* _Problem to work on_: First find the line with "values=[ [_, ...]" in the entries below, then set down exactly every line through the line with "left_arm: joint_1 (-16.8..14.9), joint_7", that line included.

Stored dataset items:

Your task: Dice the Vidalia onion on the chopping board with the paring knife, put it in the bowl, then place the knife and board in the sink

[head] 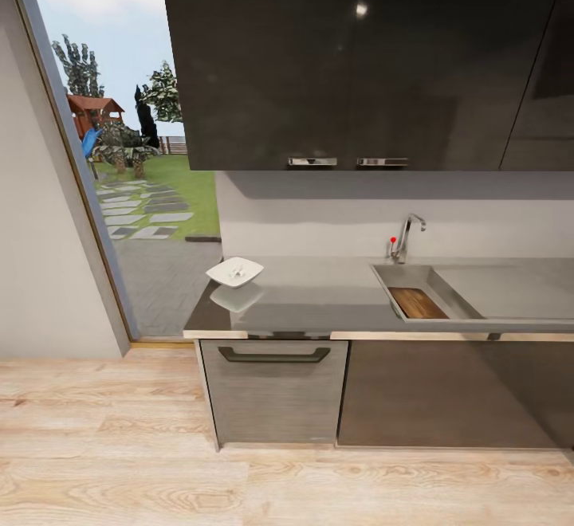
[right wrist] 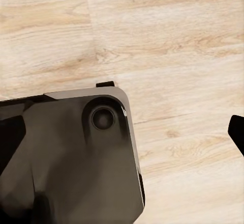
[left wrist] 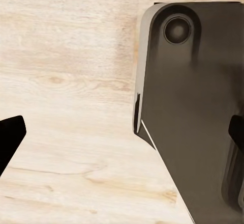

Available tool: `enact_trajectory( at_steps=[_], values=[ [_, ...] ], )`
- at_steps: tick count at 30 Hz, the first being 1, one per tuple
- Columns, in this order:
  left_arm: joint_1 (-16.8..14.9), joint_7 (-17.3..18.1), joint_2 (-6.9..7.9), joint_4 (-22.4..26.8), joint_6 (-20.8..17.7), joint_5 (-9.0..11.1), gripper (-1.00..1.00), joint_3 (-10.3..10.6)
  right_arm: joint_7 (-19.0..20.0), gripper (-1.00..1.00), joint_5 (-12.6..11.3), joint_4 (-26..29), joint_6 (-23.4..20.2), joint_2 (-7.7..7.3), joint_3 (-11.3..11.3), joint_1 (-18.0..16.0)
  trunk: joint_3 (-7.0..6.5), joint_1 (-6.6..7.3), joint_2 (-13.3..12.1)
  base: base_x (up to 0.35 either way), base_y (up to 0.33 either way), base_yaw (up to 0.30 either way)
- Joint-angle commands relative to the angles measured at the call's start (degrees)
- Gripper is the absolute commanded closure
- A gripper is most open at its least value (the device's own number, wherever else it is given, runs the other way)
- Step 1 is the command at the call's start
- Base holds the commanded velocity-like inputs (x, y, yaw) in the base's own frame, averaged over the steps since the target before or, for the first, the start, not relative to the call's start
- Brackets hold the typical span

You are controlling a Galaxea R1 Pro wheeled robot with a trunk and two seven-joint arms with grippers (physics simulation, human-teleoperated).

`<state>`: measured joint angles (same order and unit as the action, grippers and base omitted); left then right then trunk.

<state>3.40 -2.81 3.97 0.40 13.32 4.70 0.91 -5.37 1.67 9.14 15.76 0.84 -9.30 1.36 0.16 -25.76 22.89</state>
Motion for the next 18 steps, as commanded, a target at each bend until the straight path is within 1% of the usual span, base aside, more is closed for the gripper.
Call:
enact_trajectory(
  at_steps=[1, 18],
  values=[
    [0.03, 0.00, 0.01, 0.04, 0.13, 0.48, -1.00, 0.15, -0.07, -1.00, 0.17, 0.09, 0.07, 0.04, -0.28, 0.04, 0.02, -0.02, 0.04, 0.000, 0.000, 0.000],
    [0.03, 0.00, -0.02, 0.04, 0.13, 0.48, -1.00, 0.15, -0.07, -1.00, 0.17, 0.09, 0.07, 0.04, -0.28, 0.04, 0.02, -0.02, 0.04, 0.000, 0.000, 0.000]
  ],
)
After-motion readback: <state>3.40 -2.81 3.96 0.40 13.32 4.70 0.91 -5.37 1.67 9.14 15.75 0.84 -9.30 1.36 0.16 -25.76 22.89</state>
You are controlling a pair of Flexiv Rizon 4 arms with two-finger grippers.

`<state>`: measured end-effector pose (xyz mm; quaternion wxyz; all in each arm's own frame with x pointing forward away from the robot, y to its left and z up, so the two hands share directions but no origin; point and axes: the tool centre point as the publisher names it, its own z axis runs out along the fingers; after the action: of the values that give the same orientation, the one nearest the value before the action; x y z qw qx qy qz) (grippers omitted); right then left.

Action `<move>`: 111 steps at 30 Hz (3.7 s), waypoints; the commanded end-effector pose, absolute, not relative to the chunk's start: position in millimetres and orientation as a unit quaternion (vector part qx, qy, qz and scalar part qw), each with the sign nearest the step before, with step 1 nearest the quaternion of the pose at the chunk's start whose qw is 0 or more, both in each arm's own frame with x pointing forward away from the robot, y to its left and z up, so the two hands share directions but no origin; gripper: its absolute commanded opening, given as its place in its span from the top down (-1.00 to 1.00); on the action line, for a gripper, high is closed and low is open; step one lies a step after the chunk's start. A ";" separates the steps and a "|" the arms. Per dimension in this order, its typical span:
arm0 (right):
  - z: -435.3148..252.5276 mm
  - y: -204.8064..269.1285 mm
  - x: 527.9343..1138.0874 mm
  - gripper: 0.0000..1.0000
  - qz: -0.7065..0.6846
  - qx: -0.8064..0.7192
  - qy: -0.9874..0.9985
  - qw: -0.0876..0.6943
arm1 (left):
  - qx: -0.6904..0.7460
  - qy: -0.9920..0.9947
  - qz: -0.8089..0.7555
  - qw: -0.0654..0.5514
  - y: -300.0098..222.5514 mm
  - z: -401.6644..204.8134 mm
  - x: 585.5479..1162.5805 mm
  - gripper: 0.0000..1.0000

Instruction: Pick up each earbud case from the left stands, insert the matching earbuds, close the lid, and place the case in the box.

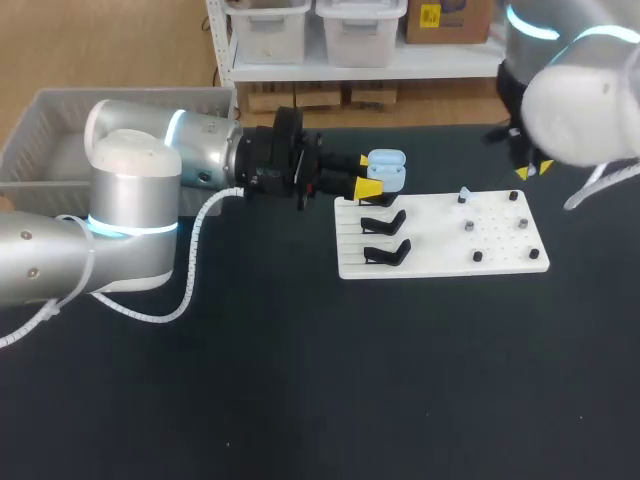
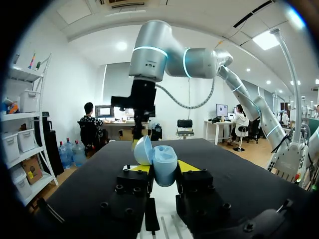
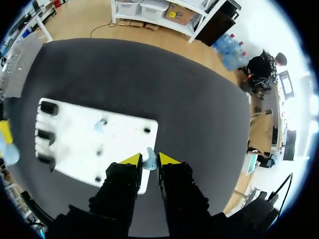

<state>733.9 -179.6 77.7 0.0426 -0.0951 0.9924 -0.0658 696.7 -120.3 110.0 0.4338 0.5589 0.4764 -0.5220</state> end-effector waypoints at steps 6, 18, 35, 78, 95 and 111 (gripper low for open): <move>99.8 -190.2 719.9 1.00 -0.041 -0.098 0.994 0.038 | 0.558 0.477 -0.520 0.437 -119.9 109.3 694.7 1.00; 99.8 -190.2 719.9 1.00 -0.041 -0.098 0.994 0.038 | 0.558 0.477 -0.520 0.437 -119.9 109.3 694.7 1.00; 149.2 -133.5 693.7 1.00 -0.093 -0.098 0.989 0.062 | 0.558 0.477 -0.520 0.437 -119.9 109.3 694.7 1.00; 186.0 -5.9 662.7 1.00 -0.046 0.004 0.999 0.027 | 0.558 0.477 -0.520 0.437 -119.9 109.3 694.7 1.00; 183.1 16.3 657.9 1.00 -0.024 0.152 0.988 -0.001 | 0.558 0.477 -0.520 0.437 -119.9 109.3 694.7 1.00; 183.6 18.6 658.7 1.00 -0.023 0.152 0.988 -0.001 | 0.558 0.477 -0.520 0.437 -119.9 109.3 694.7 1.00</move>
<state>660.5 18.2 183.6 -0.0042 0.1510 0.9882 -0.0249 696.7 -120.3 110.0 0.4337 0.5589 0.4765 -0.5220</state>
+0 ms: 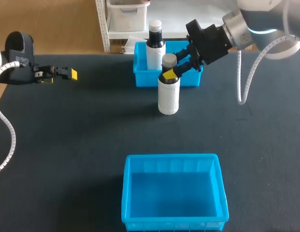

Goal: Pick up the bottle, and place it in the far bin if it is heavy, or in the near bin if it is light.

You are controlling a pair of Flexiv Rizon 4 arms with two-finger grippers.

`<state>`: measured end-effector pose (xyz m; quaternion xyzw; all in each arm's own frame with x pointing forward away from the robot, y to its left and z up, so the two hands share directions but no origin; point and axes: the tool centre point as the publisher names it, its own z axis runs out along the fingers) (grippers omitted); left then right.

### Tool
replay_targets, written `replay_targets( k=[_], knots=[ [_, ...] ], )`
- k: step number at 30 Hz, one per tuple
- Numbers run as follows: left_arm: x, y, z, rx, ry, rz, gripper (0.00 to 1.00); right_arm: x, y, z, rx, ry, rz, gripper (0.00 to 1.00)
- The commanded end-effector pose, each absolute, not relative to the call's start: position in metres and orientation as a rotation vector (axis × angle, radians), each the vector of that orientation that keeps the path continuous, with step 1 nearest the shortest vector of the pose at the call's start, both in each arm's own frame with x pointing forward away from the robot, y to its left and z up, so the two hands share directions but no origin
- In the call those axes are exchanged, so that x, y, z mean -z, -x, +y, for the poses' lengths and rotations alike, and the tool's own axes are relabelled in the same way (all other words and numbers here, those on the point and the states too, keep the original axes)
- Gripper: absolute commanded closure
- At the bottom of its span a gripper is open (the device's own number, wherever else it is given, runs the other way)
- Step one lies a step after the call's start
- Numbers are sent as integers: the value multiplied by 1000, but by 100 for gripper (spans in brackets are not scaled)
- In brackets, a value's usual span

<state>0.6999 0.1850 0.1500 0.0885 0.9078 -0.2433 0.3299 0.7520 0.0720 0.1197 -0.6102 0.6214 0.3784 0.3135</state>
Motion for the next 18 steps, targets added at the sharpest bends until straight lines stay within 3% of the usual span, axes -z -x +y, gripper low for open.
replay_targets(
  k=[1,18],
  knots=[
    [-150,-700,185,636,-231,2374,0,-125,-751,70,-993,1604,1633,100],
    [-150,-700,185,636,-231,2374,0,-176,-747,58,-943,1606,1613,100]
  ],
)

* _Written response_:
Available tool: `enact_trajectory( at_steps=[_], values=[ [_, ...] ], )`
- at_steps: tick count at 30 Hz, the first being 1, one per tuple
- Columns, in this order:
  left_arm: joint_1 (-16.8..14.9), joint_7 (-17.3..18.1), joint_2 (-6.9..7.9), joint_4 (-22.4..26.8), joint_6 (-20.8..17.7), joint_5 (-9.0..11.1), gripper (-1.00..1.00), joint_3 (-10.3..10.6)

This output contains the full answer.